Re: [PATCH 3/3][AArch64] Emit division using the Newton series

Evandro Menezes Fri, 27 May 2016 15:58:38 -0700

On 05/25/16 11:16, James Greenhalgh wrote:

On Wed, Apr 27, 2016 at 04:15:53PM -0500, Evandro Menezes wrote:

    gcc/
         * config/aarch64/aarch64-protos.h
         (tune_params): Add new member "approx_div_modes".
         (aarch64_emit_approx_div): Declare new function.
         * config/aarch64/aarch64.c
         (generic_tunings): New member "approx_div_modes".
         (cortexa35_tunings): Likewise.
         (cortexa53_tunings): Likewise.
         (cortexa57_tunings): Likewise.
         (cortexa72_tunings): Likewise.
         (exynosm1_tunings): Likewise.
         (thunderx_tunings): Likewise.
         (xgene1_tunings): Likewise.
         (aarch64_emit_approx_div): Define new function.
         * config/aarch64/aarch64.md ("div<mode>3"): New expansion.
         * config/aarch64/aarch64-simd.md ("div<mode>3"): Likewise.
         * config/aarch64/aarch64.opt (-mlow-precision-div): Add new option.
         * doc/invoke.texi (-mlow-precision-div): Describe new option.

My comments from the other two patches around using a structure to
group up the tuning flags and whether we really want the new option
apply here too.


This code has no consumers by default and is only used for
-mlow-precision-div. Is this option likely to be useful to our users in
practice?
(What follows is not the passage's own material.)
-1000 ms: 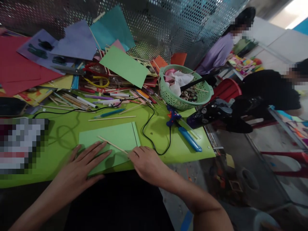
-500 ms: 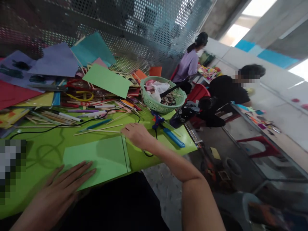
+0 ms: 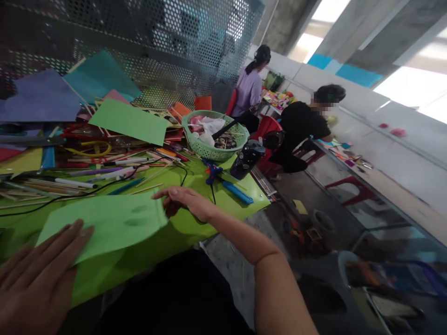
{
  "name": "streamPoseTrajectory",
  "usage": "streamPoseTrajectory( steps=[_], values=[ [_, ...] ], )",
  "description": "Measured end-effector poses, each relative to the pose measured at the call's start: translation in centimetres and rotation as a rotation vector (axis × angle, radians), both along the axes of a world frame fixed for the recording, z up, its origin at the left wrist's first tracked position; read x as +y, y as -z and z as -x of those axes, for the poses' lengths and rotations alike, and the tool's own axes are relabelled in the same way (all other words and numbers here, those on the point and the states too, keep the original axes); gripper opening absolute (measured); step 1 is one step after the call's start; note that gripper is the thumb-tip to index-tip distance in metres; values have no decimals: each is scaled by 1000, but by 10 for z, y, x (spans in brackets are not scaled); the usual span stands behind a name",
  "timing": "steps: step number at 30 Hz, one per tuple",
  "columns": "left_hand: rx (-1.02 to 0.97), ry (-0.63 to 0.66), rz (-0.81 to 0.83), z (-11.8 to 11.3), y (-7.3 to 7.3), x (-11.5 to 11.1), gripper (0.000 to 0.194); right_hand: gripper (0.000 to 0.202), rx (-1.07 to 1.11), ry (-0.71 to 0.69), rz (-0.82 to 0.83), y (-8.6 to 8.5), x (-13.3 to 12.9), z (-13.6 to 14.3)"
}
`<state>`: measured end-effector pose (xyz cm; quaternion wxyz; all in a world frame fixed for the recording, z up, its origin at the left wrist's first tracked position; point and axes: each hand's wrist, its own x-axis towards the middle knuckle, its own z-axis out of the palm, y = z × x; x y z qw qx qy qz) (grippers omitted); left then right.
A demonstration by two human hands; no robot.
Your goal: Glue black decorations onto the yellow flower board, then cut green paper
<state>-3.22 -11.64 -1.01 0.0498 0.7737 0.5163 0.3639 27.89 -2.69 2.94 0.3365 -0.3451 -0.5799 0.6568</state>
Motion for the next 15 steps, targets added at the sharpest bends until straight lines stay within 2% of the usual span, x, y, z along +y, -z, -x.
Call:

It might all be more palatable under something like the rs6000's
-mrecip=opt .


I agree.  OK as a follow up?

diff --git a/gcc/config/aarch64/aarch64-simd.md 
b/gcc/config/aarch64/aarch64-simd.md
index 47ccb18..7e99e16 100644
--- a/gcc/config/aarch64/aarch64-simd.md
+++ b/gcc/config/aarch64/aarch64-simd.md
@@ -1509,7 +1509,19 @@
    [(set_attr "type" "neon_fp_mul_<Vetype><q>")]
  )

-(define_insn "div<mode>3"

+(define_expand "div<mode>3"
+ [(set (match_operand:VDQF 0 "register_operand")
+       (div:VDQF (match_operand:VDQF 1 "general_operand")

What does this relaxation to general_operand give you?


Hold that thought...

+                (match_operand:VDQF 2 "register_operand")))]
+ "TARGET_SIMD"
+{
+  if (aarch64_emit_approx_div (operands[0], operands[1], operands[2]))
+    DONE;
+
+  operands[1] = force_reg (<MODE>mode, operands[1]);

...other than the need to do this (sorry if I've missed something obvious).


Hold on...

+})
+
+(define_insn "*div<mode>3"
   [(set (match_operand:VDQF 0 "register_operand" "=w")
         (div:VDQF (match_operand:VDQF 1 "register_operand" "w")
                 (match_operand:VDQF 2 "register_operand" "w")))]
diff --git a/gcc/config/aarch64/aarch64.c b/gcc/config/aarch64/aarch64.c
index 589871b..d3e73bf 100644
--- a/gcc/config/aarch64/aarch64.c
+++ b/gcc/config/aarch64/aarch64.c
@@ -7604,6 +7612,83 @@ aarch64_emit_approx_sqrt (rtx dst, rtx src, bool recp)
    return true;
  }

+/* Emit the instruction sequence to compute the approximation for a division. */

Long line, missing details on what the return type means and the meaning of
arguments.

OK

+
+bool
+aarch64_emit_approx_div (rtx quo, rtx num, rtx div)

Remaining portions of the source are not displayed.